One of the questions often asked — especially by list owners — is about the size of rental commissions. Why do brokers get 20% and managers 10%?

The arrangement certainly doesn’t seem based on the fee structures of other industries. Real estate brokers get 6%, advertising agencies 15% and independent space between 15% and 30%, depending on how much work they do.

There is a logic to list commissions. But to grasp it, you have to turn the clock back to the time when there were no managers or brokers and the list business was run by compilers.

The first compilers appeared during the 19th century. One was W.S. Ponton, which started in 1885 and is still with us, according to Clem Schwartz, former owner and president of The Coolidge Co.

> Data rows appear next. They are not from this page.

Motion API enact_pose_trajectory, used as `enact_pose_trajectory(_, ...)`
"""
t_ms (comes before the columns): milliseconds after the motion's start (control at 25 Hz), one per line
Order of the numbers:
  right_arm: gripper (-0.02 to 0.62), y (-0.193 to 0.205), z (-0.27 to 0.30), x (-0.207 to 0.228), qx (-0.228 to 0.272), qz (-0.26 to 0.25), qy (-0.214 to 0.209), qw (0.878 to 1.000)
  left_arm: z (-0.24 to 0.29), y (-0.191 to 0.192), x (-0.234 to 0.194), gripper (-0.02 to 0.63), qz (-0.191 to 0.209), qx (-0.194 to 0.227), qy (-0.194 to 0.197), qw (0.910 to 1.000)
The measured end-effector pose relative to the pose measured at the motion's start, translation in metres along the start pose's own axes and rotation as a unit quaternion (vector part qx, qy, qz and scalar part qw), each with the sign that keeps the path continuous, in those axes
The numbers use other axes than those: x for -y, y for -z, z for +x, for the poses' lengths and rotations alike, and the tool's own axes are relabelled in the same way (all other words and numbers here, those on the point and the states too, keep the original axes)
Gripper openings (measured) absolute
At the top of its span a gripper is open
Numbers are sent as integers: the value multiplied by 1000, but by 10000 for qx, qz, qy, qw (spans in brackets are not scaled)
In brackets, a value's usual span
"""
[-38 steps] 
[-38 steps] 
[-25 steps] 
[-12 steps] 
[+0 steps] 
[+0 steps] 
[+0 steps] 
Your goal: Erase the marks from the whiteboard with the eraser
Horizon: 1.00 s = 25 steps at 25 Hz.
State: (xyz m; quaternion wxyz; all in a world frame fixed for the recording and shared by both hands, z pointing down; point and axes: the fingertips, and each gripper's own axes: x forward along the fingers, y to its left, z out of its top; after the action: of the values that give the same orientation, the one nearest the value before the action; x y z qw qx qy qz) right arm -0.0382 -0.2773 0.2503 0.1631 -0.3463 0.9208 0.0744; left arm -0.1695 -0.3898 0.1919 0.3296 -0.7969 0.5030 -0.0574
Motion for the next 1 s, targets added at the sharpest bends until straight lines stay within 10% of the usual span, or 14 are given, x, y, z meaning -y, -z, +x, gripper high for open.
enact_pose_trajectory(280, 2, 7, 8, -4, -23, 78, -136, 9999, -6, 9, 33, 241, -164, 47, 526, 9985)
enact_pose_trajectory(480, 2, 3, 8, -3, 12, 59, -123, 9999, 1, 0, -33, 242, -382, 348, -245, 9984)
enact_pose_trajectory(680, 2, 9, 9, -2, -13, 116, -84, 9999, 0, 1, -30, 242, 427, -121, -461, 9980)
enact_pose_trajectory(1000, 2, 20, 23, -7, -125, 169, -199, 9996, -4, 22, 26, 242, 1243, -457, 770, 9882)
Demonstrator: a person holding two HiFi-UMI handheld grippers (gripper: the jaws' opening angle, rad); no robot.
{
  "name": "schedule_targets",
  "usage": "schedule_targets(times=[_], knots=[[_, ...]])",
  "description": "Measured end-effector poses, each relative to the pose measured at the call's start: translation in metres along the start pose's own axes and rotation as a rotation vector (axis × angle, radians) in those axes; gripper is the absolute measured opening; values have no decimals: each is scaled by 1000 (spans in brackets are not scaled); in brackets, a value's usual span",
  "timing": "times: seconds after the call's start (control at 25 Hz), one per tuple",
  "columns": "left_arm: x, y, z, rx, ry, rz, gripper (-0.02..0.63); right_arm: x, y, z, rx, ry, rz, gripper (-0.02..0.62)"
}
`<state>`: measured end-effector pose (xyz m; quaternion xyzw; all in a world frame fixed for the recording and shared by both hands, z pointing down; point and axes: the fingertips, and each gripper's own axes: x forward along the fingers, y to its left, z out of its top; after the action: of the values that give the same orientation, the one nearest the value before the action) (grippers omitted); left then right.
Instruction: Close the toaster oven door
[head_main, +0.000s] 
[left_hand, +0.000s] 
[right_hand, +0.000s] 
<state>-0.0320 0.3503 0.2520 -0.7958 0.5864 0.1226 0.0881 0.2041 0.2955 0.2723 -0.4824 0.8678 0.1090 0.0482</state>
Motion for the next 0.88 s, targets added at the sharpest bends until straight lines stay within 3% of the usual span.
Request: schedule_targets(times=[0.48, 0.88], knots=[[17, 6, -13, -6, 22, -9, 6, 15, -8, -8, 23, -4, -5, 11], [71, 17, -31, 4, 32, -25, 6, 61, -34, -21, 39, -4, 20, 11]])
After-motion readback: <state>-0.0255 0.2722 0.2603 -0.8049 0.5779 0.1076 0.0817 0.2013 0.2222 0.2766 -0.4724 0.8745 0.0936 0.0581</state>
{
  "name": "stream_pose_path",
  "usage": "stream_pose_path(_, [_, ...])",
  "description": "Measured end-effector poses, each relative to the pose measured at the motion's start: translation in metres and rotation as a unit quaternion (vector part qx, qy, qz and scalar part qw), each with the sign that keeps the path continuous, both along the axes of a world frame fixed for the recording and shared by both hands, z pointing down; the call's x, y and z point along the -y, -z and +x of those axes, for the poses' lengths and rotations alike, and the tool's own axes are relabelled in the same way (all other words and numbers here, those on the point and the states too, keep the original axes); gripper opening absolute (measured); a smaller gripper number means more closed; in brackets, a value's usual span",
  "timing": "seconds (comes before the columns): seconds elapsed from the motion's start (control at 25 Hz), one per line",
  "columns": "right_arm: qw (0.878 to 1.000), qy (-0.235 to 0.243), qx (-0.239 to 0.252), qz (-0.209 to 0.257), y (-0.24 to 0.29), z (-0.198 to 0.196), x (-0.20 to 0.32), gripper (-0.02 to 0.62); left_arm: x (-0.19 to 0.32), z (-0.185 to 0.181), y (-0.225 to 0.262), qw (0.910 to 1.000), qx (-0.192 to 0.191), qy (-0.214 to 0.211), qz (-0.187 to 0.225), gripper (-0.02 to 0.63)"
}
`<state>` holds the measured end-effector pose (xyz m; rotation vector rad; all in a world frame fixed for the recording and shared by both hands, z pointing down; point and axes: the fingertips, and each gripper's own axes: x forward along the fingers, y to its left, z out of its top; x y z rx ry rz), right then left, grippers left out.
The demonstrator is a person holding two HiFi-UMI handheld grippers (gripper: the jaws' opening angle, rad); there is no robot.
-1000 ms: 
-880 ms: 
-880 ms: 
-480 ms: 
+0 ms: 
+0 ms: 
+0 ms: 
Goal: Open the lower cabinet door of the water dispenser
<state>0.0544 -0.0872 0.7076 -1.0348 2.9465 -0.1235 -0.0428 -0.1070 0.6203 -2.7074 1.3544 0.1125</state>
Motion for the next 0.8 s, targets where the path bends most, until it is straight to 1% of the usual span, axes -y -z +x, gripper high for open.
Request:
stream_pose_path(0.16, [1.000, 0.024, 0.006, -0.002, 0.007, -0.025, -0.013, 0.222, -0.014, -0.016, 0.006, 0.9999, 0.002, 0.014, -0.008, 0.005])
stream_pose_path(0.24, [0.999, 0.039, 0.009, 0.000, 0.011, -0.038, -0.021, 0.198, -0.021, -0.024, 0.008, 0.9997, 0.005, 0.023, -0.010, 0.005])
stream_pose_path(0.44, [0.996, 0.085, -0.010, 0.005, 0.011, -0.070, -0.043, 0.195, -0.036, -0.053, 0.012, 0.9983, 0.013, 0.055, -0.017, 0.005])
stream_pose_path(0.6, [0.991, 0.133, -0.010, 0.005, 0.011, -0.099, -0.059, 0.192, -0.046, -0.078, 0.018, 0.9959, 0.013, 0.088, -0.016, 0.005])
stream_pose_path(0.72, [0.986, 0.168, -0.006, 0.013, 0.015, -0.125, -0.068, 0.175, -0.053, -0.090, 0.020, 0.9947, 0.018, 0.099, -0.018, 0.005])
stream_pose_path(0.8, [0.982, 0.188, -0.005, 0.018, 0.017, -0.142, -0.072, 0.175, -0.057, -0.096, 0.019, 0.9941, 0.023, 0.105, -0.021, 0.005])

These companies compiled lists from directories, phone books and associations. But the science of list decoying had not yet been developed, and they were afraid that their lists would be stolen, so many insisted that all mailings go out from their premises.

That’s why compilers got into the lettershop business (that and the fact they could generate additional income for themselves).

You didn’t need any special training or skills to be a compiler. But the business did attract some very smart people.

One was Arthur Martin Karl. Karl was a salesman for J.A. Want, an educational list compiler and lettershop. In 1934, he decided to go off on his own when his clients asked for lists that J.A. Want didn’t have. He founded Names Unlimited, according to his widow, Janet Karl, and their son Bob.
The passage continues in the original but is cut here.